New Insights on Teachers’ Ed-Tech Ambitions, Abilities Revealed in Survey
Many companies trying to find a market in K-12 schools face a question that fills them with anxiety, if not outright dread: How much technology can teachers handle?
That question can prove critical to whether an ed-tech provider will succeed or fail.
If technology is seamless and easy for educators to manage, it can clear the path for a digital provider. If it overwhelms them, the odds for companies’ get much longer, right out of the gate.
A new survey conducted by the Education Week Research Center offers ed-tech providers insight on how educators think about technology and its uses in classrooms.
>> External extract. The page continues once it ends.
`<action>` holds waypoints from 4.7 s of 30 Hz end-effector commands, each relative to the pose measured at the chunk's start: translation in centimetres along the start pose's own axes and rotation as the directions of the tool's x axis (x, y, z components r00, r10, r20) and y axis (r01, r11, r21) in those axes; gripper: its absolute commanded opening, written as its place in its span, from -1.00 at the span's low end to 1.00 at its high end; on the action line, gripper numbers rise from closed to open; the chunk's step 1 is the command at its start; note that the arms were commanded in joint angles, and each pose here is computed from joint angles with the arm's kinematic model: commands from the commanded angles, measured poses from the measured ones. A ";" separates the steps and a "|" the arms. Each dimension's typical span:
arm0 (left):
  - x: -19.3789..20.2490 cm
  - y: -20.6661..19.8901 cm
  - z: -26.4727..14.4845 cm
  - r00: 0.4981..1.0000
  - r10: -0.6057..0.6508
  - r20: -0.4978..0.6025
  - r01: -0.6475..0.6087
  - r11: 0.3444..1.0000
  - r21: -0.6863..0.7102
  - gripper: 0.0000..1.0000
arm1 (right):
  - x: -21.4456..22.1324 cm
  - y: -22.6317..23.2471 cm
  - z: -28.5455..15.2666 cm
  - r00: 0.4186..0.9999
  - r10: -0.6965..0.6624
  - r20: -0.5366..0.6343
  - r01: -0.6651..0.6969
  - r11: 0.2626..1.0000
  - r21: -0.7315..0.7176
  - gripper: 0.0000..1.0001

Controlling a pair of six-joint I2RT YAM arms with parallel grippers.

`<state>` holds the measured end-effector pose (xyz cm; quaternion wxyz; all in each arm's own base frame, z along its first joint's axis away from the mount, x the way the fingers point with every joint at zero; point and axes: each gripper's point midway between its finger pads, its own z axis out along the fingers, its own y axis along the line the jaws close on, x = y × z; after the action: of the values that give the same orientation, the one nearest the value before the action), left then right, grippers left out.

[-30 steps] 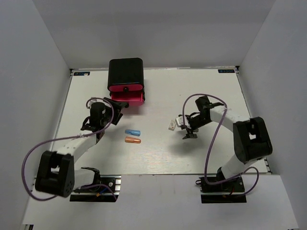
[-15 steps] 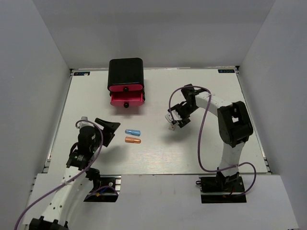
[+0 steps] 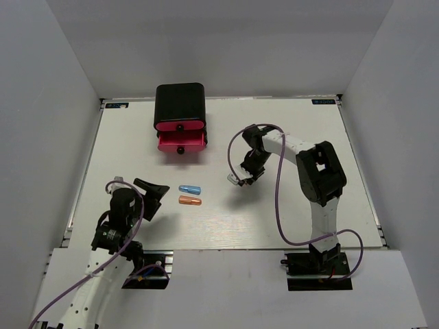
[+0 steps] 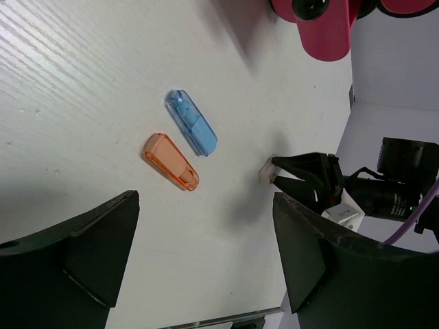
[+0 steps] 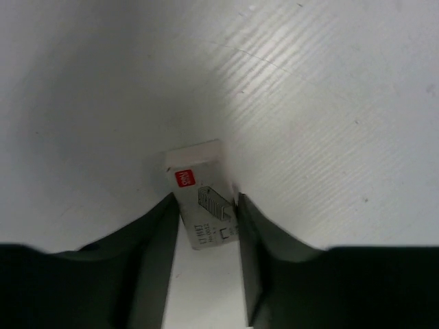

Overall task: Sort the stationery into containers
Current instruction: Grab a piece of stationery with the right arm, then place the stationery into the container, then close the drawer, then open the drawer

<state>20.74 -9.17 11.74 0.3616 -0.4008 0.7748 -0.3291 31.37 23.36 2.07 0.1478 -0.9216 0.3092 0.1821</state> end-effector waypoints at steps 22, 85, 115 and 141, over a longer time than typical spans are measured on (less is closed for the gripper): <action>0.7 -1.0 1.7 0.997 -0.072 -0.025 0.074 0.993 0.096 0.76 | -13.5 -20.7 -14.7 0.852 0.154 0.501 -0.482 0.604 0.634 -0.86; -3.0 -10.6 18.6 0.982 -0.170 -0.078 0.179 0.975 0.131 -0.29 | -11.8 -6.3 -16.8 0.808 0.294 0.510 -0.588 0.350 0.729 -1.00; -3.5 -11.7 22.1 0.988 -0.120 -0.096 0.127 0.989 0.075 0.25 | -9.6 -4.0 -16.8 0.786 0.340 0.516 -0.613 0.326 0.720 -1.00; -2.7 -13.0 21.4 0.990 -0.016 -0.138 0.040 0.984 0.176 -0.12 | -8.6 -3.4 -16.5 0.781 0.358 0.511 -0.617 0.318 0.720 -1.00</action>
<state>45.58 -16.98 9.87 0.3217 -0.4045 0.7512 -0.4106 31.47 24.25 20.52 0.5537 -0.5473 0.6082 0.1550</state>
The results will probably prove both encouraging and dismaying to companies.
First, the uplifting news: A majority of K-12 educators responding to the survey, published in this year’s special report Technology Counts, see themselves as willing to take chances on classroom technology. Twenty-four percent describe themselves as risk-takers, and 47 percent see themselves as early-adopters when it comes to using technology.
That’s a finding that contrasts with some of the stereotypes of educators–that they’re instinctively resistant to trying out new digital tools.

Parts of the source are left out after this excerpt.